The required answer is each line in the entries below where "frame" occurs.

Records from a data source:

━━━━━━━━━━━━━━━━━━━━━━━━━━━━━━

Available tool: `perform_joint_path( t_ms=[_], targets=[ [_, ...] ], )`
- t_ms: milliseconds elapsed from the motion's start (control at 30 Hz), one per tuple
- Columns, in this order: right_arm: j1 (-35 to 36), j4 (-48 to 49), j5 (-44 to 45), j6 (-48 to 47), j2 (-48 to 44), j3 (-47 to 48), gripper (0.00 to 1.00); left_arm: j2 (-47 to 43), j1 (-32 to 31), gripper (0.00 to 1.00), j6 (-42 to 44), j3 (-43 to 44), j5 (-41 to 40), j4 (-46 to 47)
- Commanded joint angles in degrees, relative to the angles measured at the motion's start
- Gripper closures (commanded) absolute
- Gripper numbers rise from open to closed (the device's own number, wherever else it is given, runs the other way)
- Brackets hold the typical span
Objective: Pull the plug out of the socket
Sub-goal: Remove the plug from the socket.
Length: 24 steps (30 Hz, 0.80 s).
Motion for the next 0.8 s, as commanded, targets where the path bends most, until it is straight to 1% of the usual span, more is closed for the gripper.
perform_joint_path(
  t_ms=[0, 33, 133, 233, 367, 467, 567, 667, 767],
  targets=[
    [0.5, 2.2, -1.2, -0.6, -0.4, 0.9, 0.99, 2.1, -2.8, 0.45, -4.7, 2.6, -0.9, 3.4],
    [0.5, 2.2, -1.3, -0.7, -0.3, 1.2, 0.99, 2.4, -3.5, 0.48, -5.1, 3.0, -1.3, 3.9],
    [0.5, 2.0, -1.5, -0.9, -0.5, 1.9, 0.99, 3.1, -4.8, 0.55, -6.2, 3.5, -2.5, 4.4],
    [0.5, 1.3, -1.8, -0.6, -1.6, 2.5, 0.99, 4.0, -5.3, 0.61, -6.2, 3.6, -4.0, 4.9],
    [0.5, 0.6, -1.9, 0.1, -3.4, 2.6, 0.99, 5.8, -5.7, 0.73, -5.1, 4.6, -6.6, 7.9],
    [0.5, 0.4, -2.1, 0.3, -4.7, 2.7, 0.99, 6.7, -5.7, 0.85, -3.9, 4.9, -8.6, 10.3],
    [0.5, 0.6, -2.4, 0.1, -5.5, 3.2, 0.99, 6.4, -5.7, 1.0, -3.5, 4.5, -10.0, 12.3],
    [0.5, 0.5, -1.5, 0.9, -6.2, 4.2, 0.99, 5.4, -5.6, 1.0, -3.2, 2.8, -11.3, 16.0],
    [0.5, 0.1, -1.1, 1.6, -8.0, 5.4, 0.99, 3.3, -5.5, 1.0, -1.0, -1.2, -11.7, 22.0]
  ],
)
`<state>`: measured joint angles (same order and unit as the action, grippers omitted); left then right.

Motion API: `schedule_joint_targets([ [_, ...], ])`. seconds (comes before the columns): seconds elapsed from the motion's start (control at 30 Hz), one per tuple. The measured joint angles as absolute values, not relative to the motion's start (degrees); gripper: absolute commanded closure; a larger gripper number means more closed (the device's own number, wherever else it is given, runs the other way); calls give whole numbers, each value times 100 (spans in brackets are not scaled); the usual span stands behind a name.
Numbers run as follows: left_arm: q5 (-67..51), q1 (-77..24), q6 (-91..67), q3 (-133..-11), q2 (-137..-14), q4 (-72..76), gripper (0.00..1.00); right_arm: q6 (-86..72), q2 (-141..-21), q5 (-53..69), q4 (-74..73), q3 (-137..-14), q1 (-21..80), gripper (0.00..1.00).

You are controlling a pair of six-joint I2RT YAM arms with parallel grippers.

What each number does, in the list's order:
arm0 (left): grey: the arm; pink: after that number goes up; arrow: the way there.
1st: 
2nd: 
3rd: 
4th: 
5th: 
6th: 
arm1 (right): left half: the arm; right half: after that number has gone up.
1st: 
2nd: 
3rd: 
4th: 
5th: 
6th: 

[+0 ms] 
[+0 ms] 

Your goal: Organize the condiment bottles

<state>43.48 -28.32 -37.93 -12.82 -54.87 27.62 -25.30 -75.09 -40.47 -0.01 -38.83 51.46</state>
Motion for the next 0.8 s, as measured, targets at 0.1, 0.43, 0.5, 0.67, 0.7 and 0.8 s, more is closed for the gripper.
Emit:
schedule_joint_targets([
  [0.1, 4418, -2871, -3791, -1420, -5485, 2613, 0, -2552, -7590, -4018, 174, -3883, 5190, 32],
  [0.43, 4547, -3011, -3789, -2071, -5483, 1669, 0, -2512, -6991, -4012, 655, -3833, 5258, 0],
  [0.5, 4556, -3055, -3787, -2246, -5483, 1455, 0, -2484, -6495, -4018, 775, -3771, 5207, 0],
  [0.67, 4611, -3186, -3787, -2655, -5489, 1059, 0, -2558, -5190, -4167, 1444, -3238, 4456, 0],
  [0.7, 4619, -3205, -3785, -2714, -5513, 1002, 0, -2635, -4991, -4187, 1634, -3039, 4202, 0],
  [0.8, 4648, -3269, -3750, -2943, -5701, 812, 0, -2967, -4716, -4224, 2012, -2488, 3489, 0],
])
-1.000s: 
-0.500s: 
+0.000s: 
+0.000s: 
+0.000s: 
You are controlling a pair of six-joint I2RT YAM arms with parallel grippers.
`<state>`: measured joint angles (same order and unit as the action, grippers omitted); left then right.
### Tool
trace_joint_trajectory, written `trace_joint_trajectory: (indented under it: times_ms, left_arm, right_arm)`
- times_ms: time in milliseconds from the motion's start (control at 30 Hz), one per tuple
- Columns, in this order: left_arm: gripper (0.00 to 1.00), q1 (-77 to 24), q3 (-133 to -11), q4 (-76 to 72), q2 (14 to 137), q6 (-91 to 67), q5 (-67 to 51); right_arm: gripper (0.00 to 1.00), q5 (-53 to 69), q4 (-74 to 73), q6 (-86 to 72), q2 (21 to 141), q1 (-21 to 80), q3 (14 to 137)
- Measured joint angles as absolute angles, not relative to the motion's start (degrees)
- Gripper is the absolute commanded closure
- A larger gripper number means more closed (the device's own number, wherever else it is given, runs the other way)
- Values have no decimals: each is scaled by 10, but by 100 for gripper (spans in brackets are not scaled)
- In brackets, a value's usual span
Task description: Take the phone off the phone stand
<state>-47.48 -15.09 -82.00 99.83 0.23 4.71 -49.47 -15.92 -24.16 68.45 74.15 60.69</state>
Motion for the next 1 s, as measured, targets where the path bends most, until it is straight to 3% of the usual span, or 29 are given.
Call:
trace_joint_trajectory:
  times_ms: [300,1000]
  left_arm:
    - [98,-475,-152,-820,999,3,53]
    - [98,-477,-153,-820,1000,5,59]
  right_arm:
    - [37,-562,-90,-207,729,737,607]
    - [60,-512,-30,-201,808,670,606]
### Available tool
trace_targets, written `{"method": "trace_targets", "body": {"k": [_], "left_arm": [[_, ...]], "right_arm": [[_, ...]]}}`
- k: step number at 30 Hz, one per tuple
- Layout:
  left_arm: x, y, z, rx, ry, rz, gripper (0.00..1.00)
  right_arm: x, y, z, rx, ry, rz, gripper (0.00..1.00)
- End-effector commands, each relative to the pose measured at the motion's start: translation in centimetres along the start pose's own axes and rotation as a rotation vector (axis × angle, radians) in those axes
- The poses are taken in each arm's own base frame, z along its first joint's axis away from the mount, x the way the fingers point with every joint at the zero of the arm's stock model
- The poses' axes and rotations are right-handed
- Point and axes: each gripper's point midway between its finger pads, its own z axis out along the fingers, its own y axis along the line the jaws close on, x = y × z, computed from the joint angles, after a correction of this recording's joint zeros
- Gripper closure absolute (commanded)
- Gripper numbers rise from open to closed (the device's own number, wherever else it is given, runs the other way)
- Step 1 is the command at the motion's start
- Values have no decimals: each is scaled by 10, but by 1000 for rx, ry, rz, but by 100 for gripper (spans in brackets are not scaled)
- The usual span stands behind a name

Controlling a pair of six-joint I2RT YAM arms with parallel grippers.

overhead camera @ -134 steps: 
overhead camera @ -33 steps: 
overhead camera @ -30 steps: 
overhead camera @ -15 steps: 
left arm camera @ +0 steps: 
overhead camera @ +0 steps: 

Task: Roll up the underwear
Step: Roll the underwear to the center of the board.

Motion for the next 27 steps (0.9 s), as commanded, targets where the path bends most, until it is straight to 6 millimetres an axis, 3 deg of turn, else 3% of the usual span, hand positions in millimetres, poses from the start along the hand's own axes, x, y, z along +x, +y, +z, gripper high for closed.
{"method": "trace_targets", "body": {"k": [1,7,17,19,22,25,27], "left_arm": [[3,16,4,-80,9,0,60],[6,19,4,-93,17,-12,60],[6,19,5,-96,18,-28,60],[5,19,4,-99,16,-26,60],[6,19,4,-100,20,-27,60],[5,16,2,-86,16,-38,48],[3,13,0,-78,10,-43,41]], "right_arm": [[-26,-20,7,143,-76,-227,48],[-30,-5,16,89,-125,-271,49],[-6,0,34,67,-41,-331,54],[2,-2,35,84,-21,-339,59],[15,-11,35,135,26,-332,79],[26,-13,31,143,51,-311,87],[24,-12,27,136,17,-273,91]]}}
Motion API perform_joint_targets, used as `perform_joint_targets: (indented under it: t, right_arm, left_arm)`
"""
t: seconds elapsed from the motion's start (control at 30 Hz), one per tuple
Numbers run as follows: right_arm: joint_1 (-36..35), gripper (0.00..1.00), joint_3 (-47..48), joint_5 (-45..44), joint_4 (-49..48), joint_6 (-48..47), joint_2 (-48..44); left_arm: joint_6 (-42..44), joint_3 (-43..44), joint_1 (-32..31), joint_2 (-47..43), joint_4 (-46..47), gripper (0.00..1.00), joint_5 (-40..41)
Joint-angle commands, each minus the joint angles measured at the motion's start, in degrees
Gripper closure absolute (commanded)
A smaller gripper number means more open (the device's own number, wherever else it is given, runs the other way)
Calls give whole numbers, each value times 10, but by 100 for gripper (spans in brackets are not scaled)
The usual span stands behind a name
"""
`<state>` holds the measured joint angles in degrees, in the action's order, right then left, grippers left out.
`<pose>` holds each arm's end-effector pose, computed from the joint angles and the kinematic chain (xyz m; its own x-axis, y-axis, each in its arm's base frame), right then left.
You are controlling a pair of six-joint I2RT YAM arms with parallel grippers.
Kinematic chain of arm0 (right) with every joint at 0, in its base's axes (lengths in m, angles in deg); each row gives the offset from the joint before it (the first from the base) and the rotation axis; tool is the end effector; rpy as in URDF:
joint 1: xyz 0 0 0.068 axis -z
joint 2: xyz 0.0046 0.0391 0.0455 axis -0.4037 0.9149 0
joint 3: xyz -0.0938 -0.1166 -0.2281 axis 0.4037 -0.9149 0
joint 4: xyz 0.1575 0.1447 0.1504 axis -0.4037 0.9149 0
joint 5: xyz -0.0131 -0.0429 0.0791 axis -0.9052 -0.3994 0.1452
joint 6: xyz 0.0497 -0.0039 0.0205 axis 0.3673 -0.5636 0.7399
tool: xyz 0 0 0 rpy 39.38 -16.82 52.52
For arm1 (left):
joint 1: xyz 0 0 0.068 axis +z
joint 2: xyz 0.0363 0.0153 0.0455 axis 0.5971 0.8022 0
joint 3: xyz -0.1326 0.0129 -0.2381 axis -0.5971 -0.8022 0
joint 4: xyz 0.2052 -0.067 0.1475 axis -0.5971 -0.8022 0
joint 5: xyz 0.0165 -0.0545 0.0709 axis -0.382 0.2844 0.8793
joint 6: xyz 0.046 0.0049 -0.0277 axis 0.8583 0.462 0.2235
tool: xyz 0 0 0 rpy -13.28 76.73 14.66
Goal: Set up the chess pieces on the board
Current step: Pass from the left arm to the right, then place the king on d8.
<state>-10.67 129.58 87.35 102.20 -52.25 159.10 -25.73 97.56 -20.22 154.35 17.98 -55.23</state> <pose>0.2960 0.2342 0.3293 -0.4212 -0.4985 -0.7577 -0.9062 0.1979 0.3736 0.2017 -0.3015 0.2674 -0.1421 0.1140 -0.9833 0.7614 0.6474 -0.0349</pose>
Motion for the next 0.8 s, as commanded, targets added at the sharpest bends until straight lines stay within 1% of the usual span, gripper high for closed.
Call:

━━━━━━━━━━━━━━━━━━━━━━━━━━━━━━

• **ANSWER TO THE PROBLEM**
- The poses are taken in each arm's own base frame, z along its first joint's axis away from the mount, x the way the fingers point with every joint at the zero of the arm's stock model
`<pose>` holds each arm's end-effector pose, computed from the joint angles and the kinematic chain (xyz m; its own x-axis, y-axis, each in its arm's base frame), right then left.

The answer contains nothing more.